Moi qui en santé et contentement fus jadis
Suis aujourd’hui troublé par grande maladie
Et affaibli par les infirmités ;
Timor mortis conturbat me. [La peur de la mort me trouble.]
Notre plaisir ici-bas est vaine gloire
Et ce monde faux seulement transitoire
Et la chair fragile et le démon rusé
Timor mortis conturbat me.
Le sort de l’homme change et varie
Tantôt fort, tantôt faible, joyeux puis marri
Tantôt à danser, tantôt à mourir
Timor mortis conturbat me.
Rien sur cette terre qui sûr soit jamais
Comme sous le vent ploie le roseau
Ainsi ploient les mondaines vanités ;
Timor mortis conturbat me.
À la mort même les puissants s’en vont,
Princes, prélats et potentats,
Riches et pauvres en toutes conditions.
Timor mortis conturbat me.
Ni le seigneur en dépit de sa puissance,
Ni le clerc en dépit de son intelligence
Elle n’épargne ; à son terrible coup nul n’échappe.

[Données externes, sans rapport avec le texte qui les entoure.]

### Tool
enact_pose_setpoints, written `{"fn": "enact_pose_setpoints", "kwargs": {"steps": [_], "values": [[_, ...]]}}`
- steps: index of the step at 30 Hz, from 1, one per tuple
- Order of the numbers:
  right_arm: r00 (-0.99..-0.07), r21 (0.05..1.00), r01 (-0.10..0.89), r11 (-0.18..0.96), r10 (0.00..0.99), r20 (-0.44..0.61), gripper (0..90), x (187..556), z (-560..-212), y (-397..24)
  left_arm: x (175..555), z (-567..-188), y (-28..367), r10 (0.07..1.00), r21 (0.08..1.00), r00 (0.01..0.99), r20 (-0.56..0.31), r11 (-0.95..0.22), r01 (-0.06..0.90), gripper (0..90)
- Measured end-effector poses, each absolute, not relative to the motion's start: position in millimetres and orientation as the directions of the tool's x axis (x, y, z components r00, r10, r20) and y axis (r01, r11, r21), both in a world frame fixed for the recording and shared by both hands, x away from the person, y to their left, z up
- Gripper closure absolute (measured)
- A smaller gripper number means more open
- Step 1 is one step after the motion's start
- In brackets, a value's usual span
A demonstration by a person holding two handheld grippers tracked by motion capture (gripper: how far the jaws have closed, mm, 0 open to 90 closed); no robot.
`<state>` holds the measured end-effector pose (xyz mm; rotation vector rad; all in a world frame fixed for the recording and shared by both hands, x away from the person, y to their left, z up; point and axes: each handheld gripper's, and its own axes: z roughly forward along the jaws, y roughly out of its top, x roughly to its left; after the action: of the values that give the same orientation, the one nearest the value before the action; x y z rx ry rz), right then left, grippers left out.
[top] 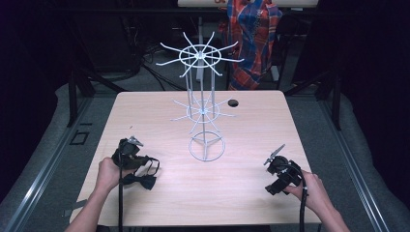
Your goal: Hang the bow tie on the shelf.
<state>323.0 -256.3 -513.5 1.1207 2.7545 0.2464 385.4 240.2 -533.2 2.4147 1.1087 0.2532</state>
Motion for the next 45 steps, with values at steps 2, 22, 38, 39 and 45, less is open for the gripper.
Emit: {"fn": "enact_pose_setpoints", "kwargs": {"steps": [2, 22, 38, 39, 45], "values": [[-0.707, 0.209, 0.676, 0.707, 0.702, -0.084, 18.7, 323, -514, -256, 384, -530, 242, 0.763, 0.507, 0.646, -0.031, -0.544, 0.668, 81.7], [-0.715, 0.201, 0.669, 0.716, 0.693, -0.088, 14.8, 322, -514, -256, 373, -509, 241, 0.783, 0.572, 0.621, -0.031, -0.495, 0.654, 82.0], [-0.721, 0.189, 0.661, 0.726, 0.684, -0.107, 15.0, 322, -514, -257, 365, -493, 236, 0.781, 0.602, 0.623, -0.031, -0.483, 0.636, 82.1], [-0.717, 0.203, 0.665, 0.719, 0.690, -0.094, 14.9, 322, -515, -257, 365, -492, 235, 0.781, 0.604, 0.624, -0.031, -0.483, 0.634, 82.1], [-0.721, 0.193, 0.662, 0.724, 0.686, -0.101, 15.0, 322, -515, -258, 366, -488, 231, 0.774, 0.612, 0.633, -0.022, -0.490, 0.621, 82.2]]}}
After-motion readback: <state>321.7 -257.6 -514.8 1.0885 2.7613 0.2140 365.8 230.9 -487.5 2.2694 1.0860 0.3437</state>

Timor mortis conturbat me.
Comme elle a saisi tous mes frères,
Ainsi ma vie elle ne laissera en paix.
De force sa proie je serai.
Timor mortis conturbat me.
WILLIAM DUNBAR, La complainte des poètes
1
12 septembre 1999
9 h 6
Mes réveils se ressemblent tous, désormais. Je suis baigné d’humeurs poisseuses et dans mon corps, mille douleurs commencent à frémir, pâle avant-goût de la torture profonde, des tourments indicibles à venir. Immanquablement, mes yeux s’ouvrent sur le halo grisâtre qui m’entoure, puis la mémoire me revient, charriant dans son lit boueux tant de tableaux immondes que je pense en mourir chaque fois. Très vite, mes entrailles se déchirent et entre mes lèvres sèches, morve et larmes mêlées se glissent. Je suis là, seul, baigné d’une aube au goût de sel. Je ne pleure pas, non. C’est tout mon être qui se liquéfie, broyé par l’étau de cette insupportable absence de came. Anéanti par la maladie.

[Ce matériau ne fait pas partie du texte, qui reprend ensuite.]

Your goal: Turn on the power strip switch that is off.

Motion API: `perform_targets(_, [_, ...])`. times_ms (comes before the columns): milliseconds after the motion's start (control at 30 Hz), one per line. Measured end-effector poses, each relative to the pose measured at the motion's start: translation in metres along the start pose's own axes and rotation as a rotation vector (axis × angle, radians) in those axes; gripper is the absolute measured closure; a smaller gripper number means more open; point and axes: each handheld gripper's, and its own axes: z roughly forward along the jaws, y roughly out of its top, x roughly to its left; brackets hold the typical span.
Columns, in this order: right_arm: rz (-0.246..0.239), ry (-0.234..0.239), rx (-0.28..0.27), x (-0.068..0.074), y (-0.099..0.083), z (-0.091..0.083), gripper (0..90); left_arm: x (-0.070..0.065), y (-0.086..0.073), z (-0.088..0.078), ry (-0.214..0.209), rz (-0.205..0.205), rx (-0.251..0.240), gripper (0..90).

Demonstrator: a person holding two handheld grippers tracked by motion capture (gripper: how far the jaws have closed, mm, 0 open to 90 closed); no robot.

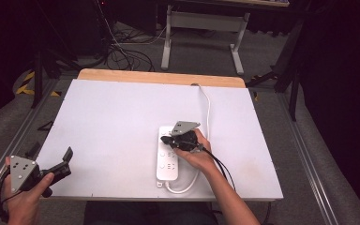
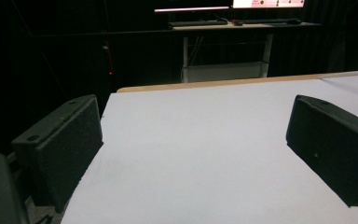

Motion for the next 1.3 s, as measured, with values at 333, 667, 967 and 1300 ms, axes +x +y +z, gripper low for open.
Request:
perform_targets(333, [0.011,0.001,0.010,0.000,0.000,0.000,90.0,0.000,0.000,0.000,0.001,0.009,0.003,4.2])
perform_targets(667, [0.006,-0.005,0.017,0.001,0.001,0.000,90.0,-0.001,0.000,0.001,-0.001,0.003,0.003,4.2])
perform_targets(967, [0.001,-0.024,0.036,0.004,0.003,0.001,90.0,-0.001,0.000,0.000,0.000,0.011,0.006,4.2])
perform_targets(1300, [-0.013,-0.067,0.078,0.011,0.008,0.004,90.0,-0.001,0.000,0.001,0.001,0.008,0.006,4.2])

Souvent, pour me donner du courage, j’allume une cigarette et la fumée, fer et goudron, transperce mes poumons, me coupe le souffle un court moment. C’est une sale habitude et je reste assis, immobile, à fumer dans la pénombre qui recouvre d’un voile terne la saleté innommable de l’endroit, ce terrier de misère habité d’ombres sourdes, captives, emprisonnées entre des murs de cendre grise fissurés par le temps et l’oubli. Ces instants maladifs et sournois ne contiennent ni pensées ni sentiments. Non, cela ressemblerait plutôt à un puits sans fond, un immense précipice sur le bord duquel je me tiendrais debout, tentant d’appréhender le jour qui vient sans être pris de terreur, sujet au vertige. Un vertige chronique. Incurable. Létal. C’est après que les sentiments investissent mon âme, que je revois avec effroi toutes les horreurs passées, les dernières années. Les derniers mois. Ce que j’éprouve alors est sans comparaison, sans égal. C’est comme si une ombre froide enveloppait ma mémoire en l’habillant de noir.

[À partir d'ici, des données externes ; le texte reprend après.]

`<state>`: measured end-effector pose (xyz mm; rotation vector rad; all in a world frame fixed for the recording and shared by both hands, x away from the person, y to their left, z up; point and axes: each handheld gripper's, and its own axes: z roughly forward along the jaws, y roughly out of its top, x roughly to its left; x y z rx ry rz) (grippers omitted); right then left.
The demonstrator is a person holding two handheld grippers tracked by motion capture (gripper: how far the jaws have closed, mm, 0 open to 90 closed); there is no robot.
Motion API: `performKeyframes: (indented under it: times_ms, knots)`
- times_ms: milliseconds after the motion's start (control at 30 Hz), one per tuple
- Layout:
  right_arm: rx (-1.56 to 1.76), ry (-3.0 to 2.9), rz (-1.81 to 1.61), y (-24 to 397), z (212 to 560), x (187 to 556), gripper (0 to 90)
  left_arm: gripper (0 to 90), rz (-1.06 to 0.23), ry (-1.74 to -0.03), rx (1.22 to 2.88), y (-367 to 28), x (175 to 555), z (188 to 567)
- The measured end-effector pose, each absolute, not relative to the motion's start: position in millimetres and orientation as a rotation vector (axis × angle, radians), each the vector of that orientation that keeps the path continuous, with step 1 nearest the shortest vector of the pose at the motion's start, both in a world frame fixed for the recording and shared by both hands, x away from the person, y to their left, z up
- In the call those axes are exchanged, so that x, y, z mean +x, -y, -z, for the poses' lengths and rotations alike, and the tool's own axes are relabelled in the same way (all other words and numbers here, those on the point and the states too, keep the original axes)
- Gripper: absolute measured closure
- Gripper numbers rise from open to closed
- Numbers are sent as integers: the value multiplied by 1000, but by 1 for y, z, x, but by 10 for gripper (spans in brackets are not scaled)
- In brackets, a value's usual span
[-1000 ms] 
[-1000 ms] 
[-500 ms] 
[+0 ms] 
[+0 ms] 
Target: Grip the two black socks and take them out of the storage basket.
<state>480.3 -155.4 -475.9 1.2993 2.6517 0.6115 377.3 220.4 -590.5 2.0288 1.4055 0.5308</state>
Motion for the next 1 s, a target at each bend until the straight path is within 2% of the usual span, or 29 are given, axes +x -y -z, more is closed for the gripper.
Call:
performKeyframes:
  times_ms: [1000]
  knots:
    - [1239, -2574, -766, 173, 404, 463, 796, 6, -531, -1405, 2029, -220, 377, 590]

Depuis combien de temps en est-il ainsi ? Je ne sais plus. Je crois que tout a empiré quand Carole est partie. Qu’elle m’a laissé seul face à ce vide insupportable. Seul avec des souvenirs que je ne peux plus porter, simplement. Je n’en ai plus la force, plus l’envie ni le courage. Tout ce que je touche est voué à la pourriture et à la destruction. J’ai semé la violence et la mort tout autour de moi. J’ai brisé des vies, volé, frappé, détruit et abîmé. On m’a trahi, sali, trompé.